Problem to solve: Print all of the data exactly, with no line missing.

Material provided:
····················

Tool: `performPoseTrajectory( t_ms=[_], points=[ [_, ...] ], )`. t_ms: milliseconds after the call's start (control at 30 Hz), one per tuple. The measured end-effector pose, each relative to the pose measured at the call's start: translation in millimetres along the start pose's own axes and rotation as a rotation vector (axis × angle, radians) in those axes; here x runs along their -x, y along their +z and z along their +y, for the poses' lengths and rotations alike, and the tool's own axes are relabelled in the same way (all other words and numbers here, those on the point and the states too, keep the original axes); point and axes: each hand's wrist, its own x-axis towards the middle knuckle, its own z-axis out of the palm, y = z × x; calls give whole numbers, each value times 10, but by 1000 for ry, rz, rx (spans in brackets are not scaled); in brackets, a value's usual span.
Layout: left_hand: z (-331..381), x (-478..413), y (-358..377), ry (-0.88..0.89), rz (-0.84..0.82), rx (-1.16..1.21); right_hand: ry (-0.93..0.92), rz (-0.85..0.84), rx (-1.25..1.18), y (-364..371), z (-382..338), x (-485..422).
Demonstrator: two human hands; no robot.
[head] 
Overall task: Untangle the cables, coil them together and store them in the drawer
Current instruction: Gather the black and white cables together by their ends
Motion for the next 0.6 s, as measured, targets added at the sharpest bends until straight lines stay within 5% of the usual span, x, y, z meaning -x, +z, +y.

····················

Exercise answer:
Tool: `performPoseTrajectory( t_ms=[_], points=[ [_, ...] ], )`. t_ms: milliseconds after the call's start (control at 30 Hz), one per tuple. The measured end-effector pose, each relative to the pose measured at the call's start: translation in millimetres along the start pose's own axes and rotation as a rotation vector (axis × angle, radians) in those axes; here x runs along their -x, y along their +z and z along their +y, for the poses' lengths and rotations alike, and the tool's own axes are relabelled in the same way (all other words and numbers here, those on the point and the states too, keep the original axes); point and axes: each hand's wrist, its own x-axis towards the middle knuckle, its own z-axis out of the palm, y = z × x; calls give whole numbers, each value times 10, but by 1000 for ry, rz, rx (spans in brackets are not scaled); in brackets, a value's usual span.
Layout: left_hand: z (-331..381), x (-478..413), y (-358..377), ry (-0.88..0.89), rz (-0.84..0.82), rx (-1.16..1.21); right_hand: ry (-0.93..0.92), rz (-0.85..0.84), rx (-1.25..1.18), y (-364..371), z (-382..338), x (-485..422).
Demonstrator: two human hands; no robot.
[head] 
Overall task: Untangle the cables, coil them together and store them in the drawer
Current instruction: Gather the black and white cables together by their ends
Motion for the next 0.6 s, as measured, targets added at the sharpest bends until straight lines stay within 5% of the usual span, x, y, z meaning -x, +z, +y.

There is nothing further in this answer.